Figure 3. Fc-mediated functions which contribute to graft injury

(A) Increased leukocytic infiltrate is a hallmark feature of AMR, and this occurrence is mediated by the Fc region of donor specific antibodies (DSA). Upon DSA binding to HLA, DSA-Fc are recognized by FcγR expressed on myeloid and NK cells. Additionally, monocytes are also able to interact with the endothelium through HLA-induced P-selectin to enhance tethering and extravasation. (B) An important feature of FcγR is their role in antibody-dependent cell-mediated cytotoxicity (ADCC). DSA bind to HLA on the surface of the endothelium, facilitating Fc interaction with FcγR expressed by myeloid and NK cells. This can lead to perforin-mediated lysis of target cells, in this case, endothelium, resulting in damage to the allograft.

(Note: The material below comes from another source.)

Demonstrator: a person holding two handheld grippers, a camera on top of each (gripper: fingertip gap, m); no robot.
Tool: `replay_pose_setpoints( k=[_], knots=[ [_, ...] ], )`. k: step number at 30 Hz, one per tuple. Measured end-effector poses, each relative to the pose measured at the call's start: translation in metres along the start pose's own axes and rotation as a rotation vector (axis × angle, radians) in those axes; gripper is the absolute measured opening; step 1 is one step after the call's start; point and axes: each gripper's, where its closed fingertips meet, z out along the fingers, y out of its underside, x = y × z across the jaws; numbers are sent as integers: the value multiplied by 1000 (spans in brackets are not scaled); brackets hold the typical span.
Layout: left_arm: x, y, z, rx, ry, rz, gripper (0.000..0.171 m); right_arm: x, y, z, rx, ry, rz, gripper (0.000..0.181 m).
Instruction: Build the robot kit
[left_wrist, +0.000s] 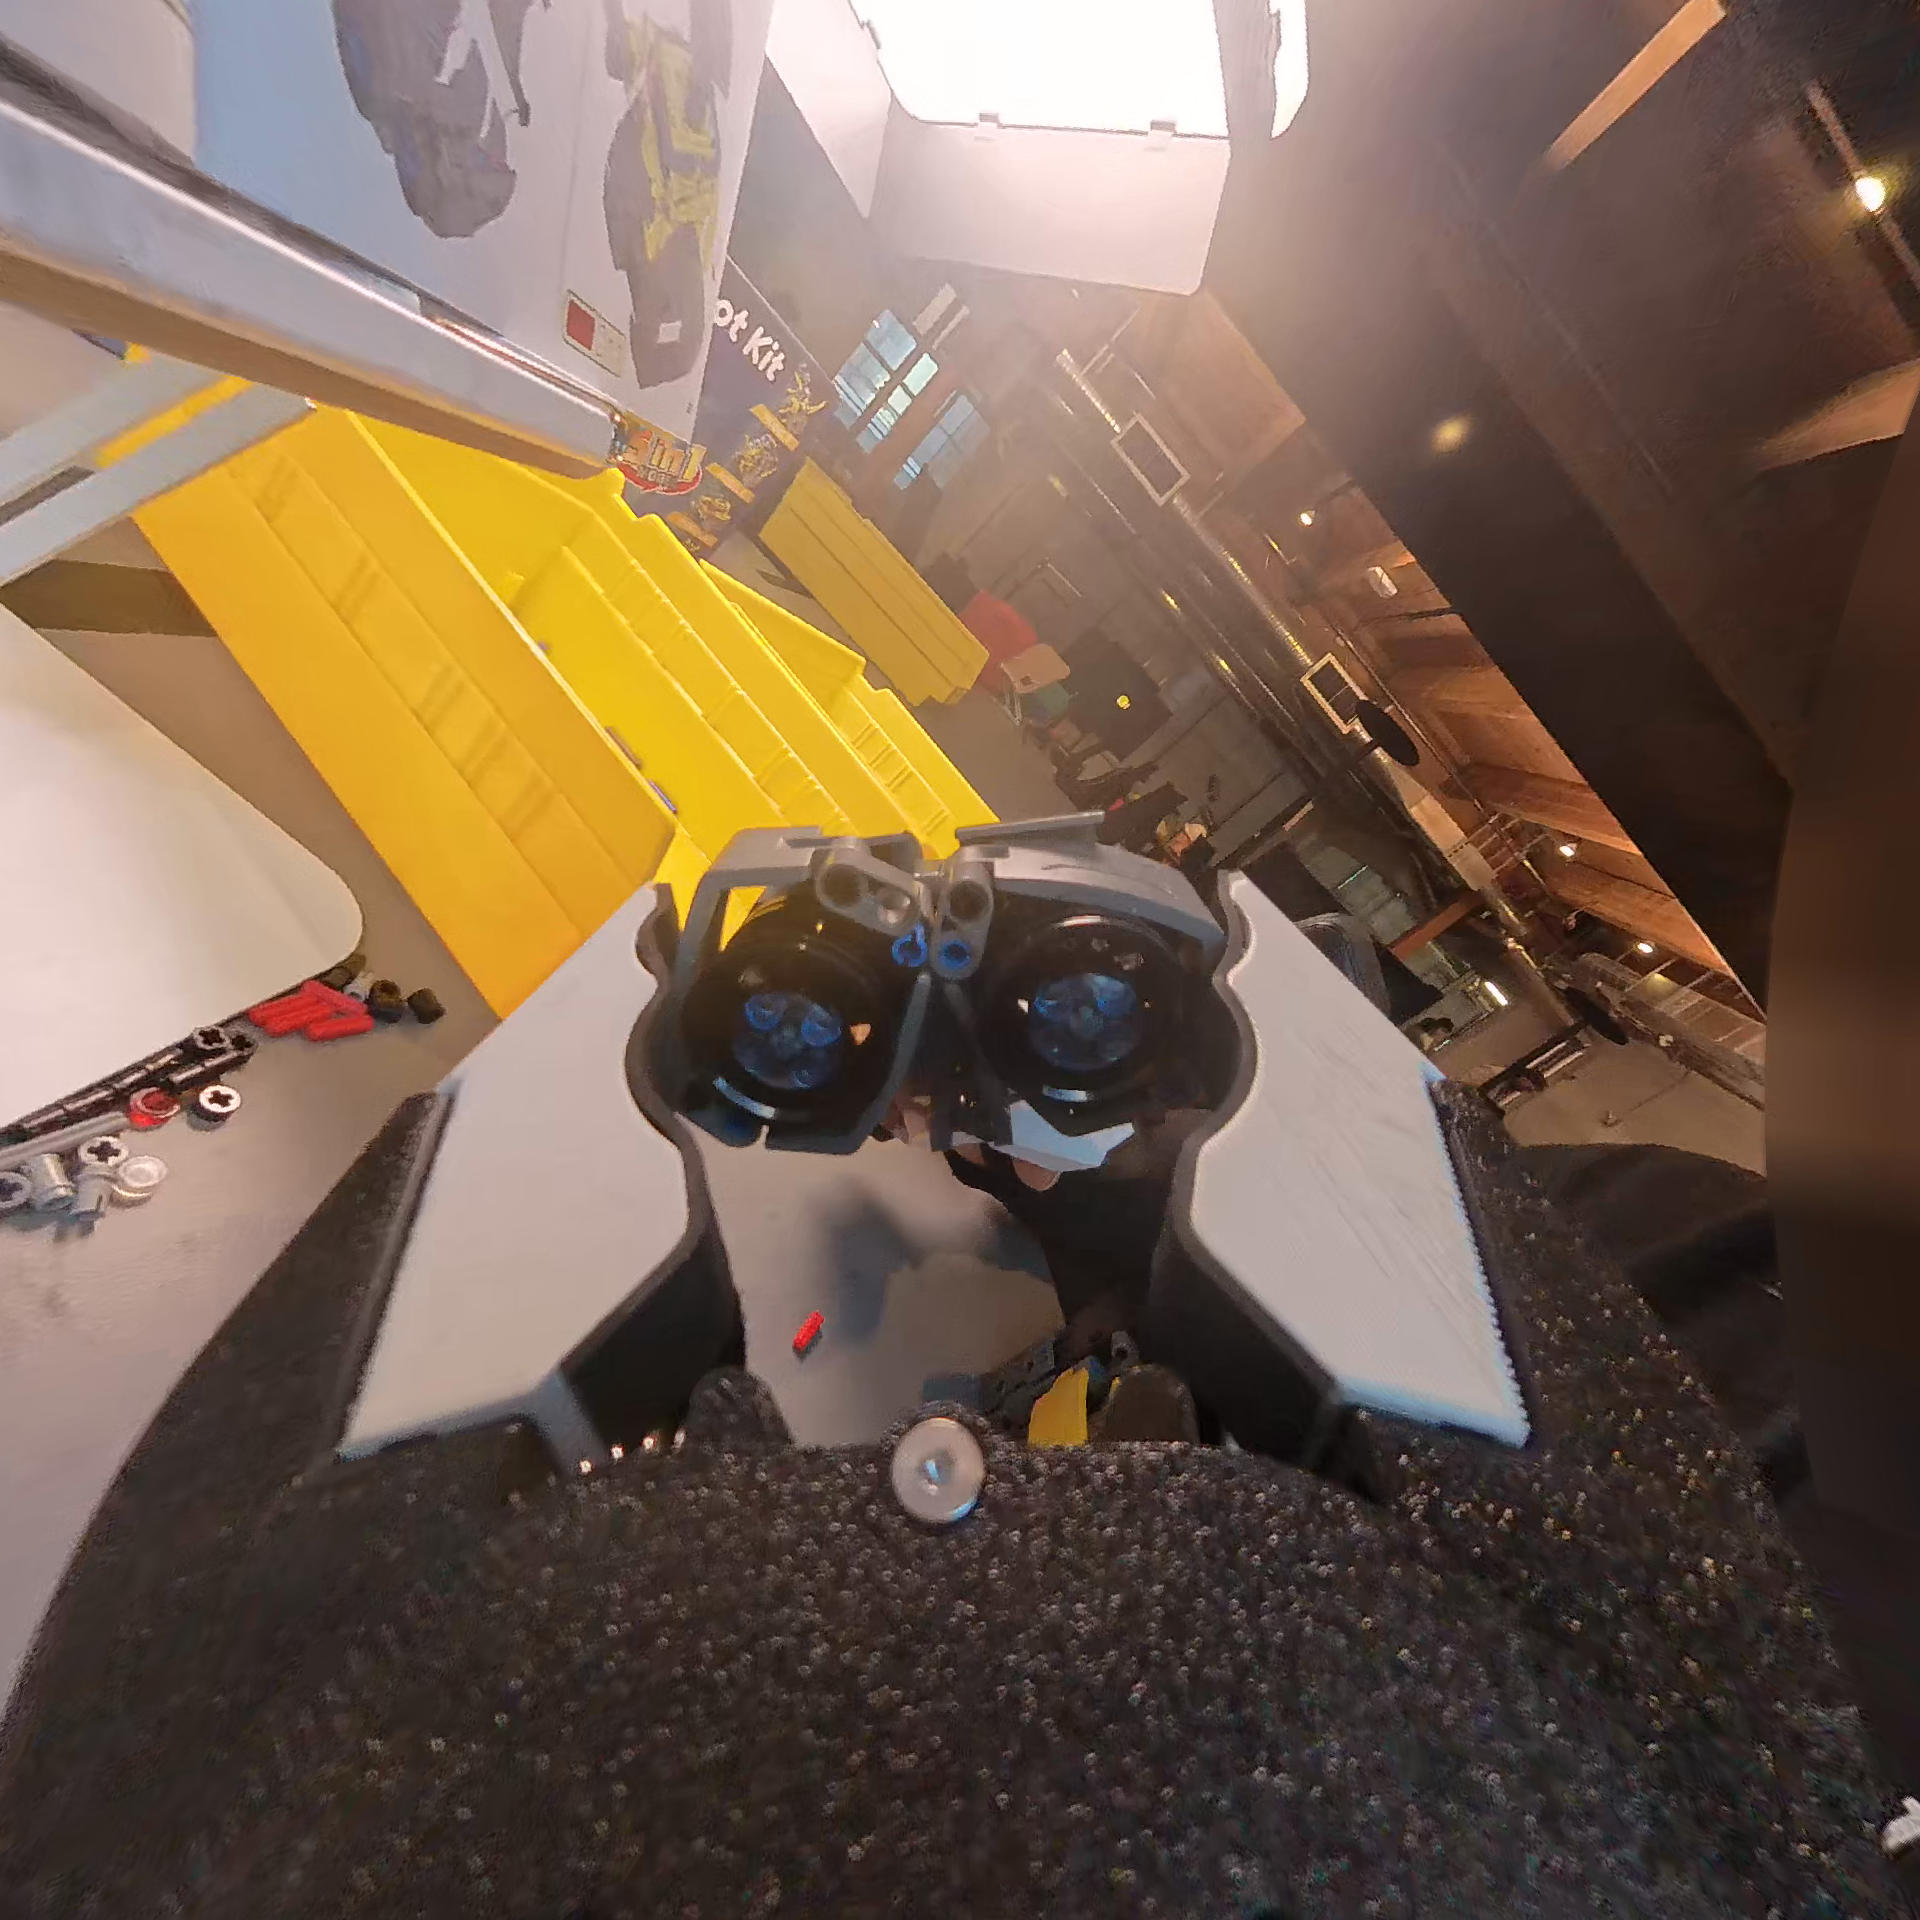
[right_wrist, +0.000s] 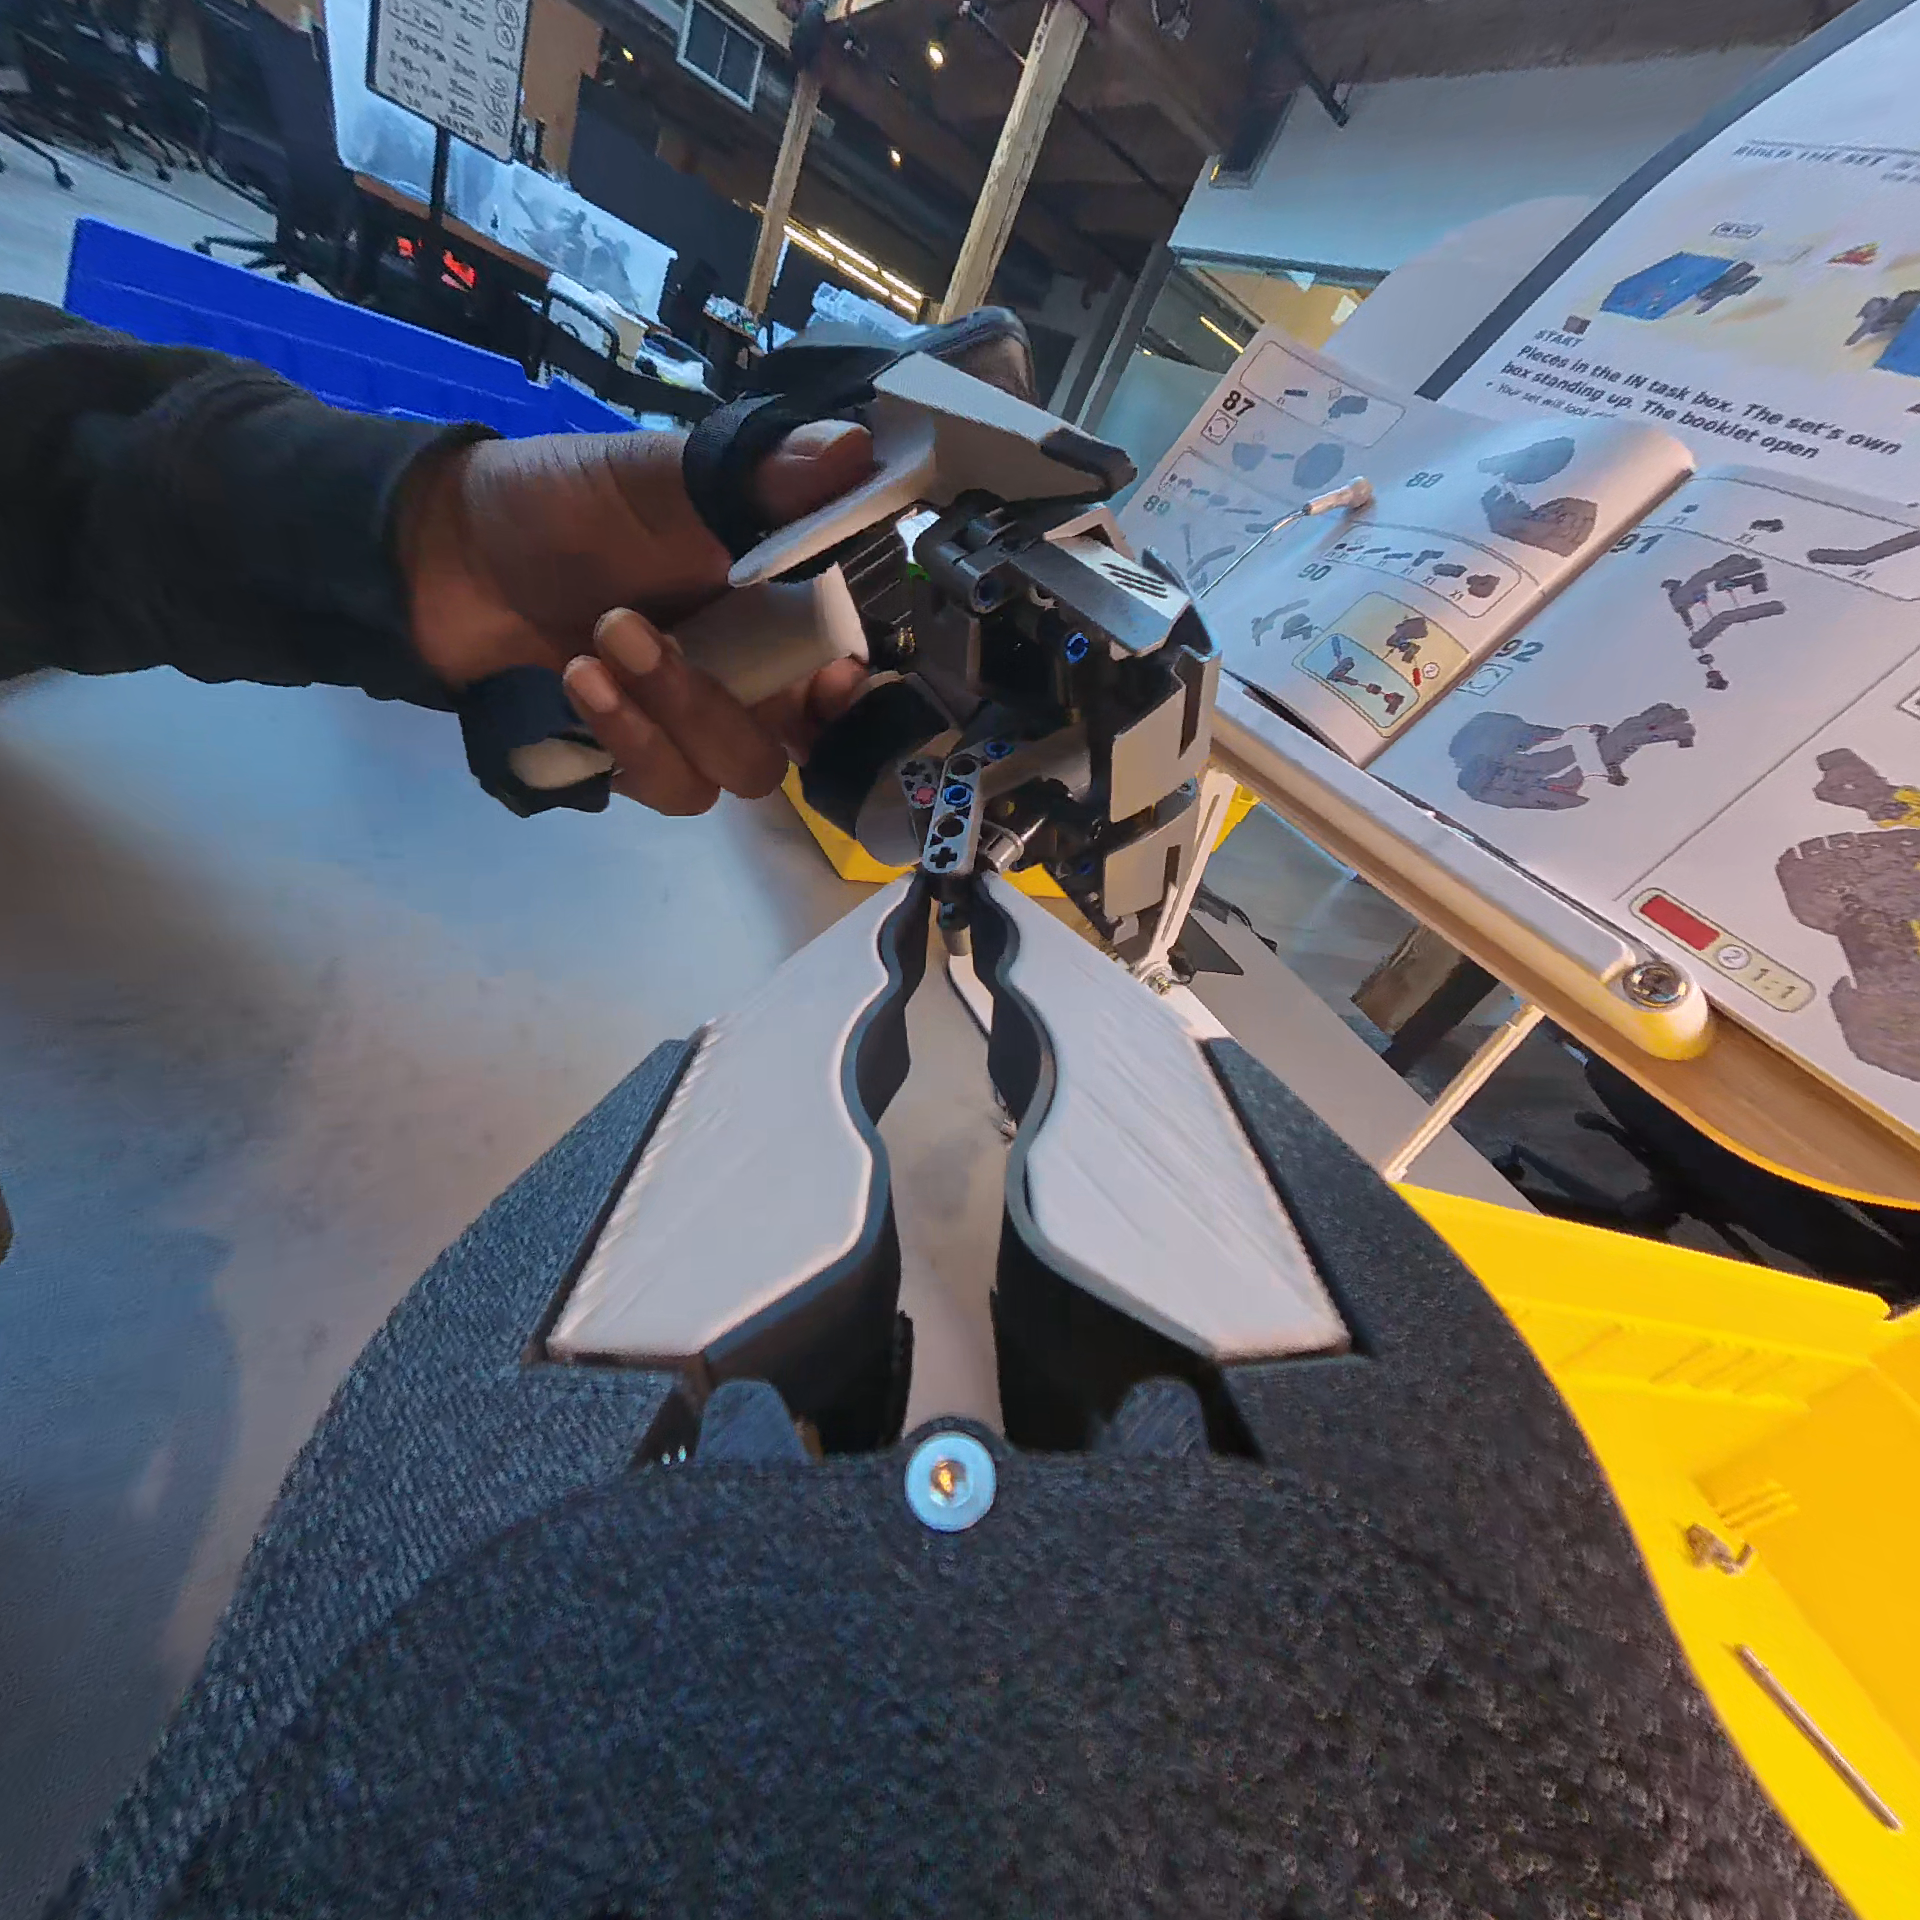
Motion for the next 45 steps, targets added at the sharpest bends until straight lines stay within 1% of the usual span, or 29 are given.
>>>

Figure 4. Proposed models of DSA-induced inflammatory loops

(A) Macrophages perpetuate activation and recruitment via complement and FcγR pathways. DSA crosslinking of HLA on endothelium results in P-selectin mobilization to the cell surface, and provides a binding platform for C1q (1). Classical complement activation produces C5a (2), which has two functions: (i) C5a recruits monocytes to activated EC, which tether to P-selectin via PSGL-1, promoting graft infiltration and differentiation into macrophages (3); and (ii) C5a may act on intragraft CD68+ macrophages and induce FcγR expression (4). These cells can recognize immune complexes (IC) via FcγR, which can upregulate C5a production (5). Newly synthesized C5a may signal in either an autocrine (6a) or paracrine (6b) fashion, mediating further activation of intragraft macrophages and recruitment and activation of monocytes from the periphery, respectively. (B) Recent studies have identified a novel role for endothelial cells and complement in antigen presentation and stimulation of allogeneic T cells. Under inflammatory conditions (such as IFNγ activation) endothelial cells express HLA class II as well as ICAM-1, VCAM-1 and IL-6, molecules that are critical for promoting allo CD4 T cell proliferation (4) and differentiation into Th17 and Treg subsets. Preliminary work has shown that HLA antibodies modulate endothelial alloimmunogenicity through activation of the classical complement pathway (1) resulting in deposition of sublytic MAC (2). MAC triggers non-canonical NFκB signaling leading to inflammatory gene expression (3) and stimulation of allogeneic CD4 T cells (4). T cells also express receptors for complement split products C3a and C5a, which provide costimulatory signals and augment T cell proliferation. Therefore, it is likely that the presence of these anaphylatoxins at the endothelial-T cell interface might enhance T cell alloimmunity (5).

Figure 5. Mechanisms of DSA in graft pathogenesis

Features of antibody-antigen and antibody-effector system interactions that influence pathogenic functions and mechanisms of injury are shown. Variable factors regulating antibody-antigen interactions (blue ovals) directly influence the capacity of an antibody to trigger effector functions (green boxes), and mechanisms causing graft injury (purple boxes), which ultimately manifest in the graft as common histological features (red bursts). Linear effects are indicated by solid arrows. The functional endpoints of antibody-mediated injury are interrelated (with potential inflammatory loops indicated by dashed arrows), and likely synergize to cause maximal inflammation during AMR. For example, direct endothelial cell activation by HLA antibodies triggers adhesion of leukocytes, which can be enhanced when those leukocytes bind antibody through FcγRs. Activation of complement at the endothelial cell surface may cause production of anaphylatoxins C3a and C5a, which can act on leukocytes as chemoattractants, or enhance endothelial activation.